Which one, you ask? There are a lot of Sonnet 116's out there in the world. But it is obviously by Shakespeare. Because if it wasn't, I would have to include the author, seeing as how all other sonnet writers are automaticaly inferior to the good old Bard. Note to everyone who ever knew me: from this point on, if the author is not specified, automatically assume I am taking about Shakespeare. Duh.
Back to 116... This morning I was seized by the irresistible desire to watch Sense and Sensibility. Which I tried to do. Then I realized that the yellow part of the cord that goes between the tv and the vcr, enabling tv usage, is broken yet again. This must have happened sometime yesterday when I was rearranging the living room, an activity which involved carrying around tvs and stuff. Jeff Clifford, be relived. It was my fault this time. (Dang. I still think there is something wrong with the plug, or why would it always be the yellow one that breaks?) So I was really depressed because Sense and Sensibility is a vhs, hence introducing the impossibility of just watching it on my laptop. Suck. And then I realized that I have the whole thing memorized anyway, so I will just watch it in my head. (this is actually a common activity for me. I tend to watch the same movies over and over again and then I just memorize them. This is a handy tool when you are in a really boring class, or waiting in lines, or in desperate need to escape the company of everyone around you who won't. quit. talking)
So I was sitting on my couch watching it in my mind and I got to the part with Marianne and Willoughby reading sonnets and falling in love. (Dang computer. Shut it. I spelled Willoughby right. Your vocabulary is simply inferior to mine.) Anyway, they fall in love and they sort of have 116 as their theme sonnet, and then willoughby decides to be a scuzzer and all that crap. (by the way, I don't believe in falling in love. you slipped in mud, and all of a sudden, you are in love! No.) And we come to the scene where Marianne is standing in the rain looking at Willoughby's house and saying the sonnet and every woman in the room starts crying, and then Colonel Brandon comes and saves the day!

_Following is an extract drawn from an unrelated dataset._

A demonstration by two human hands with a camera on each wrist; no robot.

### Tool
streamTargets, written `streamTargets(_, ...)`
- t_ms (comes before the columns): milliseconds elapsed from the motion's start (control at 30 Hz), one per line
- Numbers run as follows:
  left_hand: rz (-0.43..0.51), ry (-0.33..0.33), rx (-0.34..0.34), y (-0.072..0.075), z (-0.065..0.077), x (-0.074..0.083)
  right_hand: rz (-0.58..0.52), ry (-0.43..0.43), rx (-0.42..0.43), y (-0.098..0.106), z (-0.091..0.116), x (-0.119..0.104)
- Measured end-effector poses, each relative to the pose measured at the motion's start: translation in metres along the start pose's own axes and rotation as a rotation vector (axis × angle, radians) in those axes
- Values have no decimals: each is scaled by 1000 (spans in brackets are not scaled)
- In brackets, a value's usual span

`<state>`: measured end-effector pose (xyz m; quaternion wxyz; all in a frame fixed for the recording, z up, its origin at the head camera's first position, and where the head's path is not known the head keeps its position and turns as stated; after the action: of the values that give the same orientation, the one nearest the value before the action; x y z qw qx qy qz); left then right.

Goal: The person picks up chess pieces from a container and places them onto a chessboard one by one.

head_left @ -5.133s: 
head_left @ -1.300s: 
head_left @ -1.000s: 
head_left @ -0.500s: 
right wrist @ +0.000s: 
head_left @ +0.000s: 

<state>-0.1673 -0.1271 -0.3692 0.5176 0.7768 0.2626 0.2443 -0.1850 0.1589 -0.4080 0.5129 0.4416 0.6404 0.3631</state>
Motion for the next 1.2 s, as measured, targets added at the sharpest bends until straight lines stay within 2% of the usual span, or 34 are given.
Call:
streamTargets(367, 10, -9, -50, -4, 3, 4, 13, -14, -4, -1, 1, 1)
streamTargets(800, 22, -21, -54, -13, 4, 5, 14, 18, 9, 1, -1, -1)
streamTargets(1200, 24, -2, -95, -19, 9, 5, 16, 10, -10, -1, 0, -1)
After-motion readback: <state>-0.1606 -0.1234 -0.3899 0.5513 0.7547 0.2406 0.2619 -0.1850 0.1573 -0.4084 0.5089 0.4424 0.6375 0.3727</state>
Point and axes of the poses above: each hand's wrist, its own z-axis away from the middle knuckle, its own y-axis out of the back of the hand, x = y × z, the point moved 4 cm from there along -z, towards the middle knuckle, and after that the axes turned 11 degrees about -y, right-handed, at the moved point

So all this was happening and I was thinking about Shakespeare. He is great, but I do have one qualm about his writing. So many of his plays are about love, but a lot of the time they get it wrong. Romeo and Juliet, Midsummer night's dream, etc. These people fall in 'love' and then do horrible things to each other. That is not how it works. But I think this sonnet is the part where Shakespeare really gets it right. Love, even if it isn't romantic, should be the constant in everything else that happens. Because when you really love someone, you are in it all the way no matter what, not just for whatever they can give you, because real love is service. This one is actually already on the blog, but I believe it so I'll say it again. Toni Morrison said " Love is or it ain't. Thin love ain't love at all." So true. Thin love could be called mild affection, but its not the real thing. That is what is so great about Sense and Sensibility. Because the whole time Colonel Brandon loves Marianne and does stuff to help her even though he knows he is never going to get anything back from her. (and then he does, and we all cheer.) And Willoughby gets nothing good, because he is selfish and he leaves when she can't save him financially. Again. Scuzzer. A handsome one, but still a scuzzer.
This is the part where you all ignore the fact that I am being all sappy about Shakespeare/ Jane Austen. And you give me a break because after all, I am not an English major for nothing. This is also the part where everybody goes and watches that movie and marvels at Shakespeare's brilliance. Anyway...
I'm going to go watch all those other vhs movies I own in my head while I pack. peace.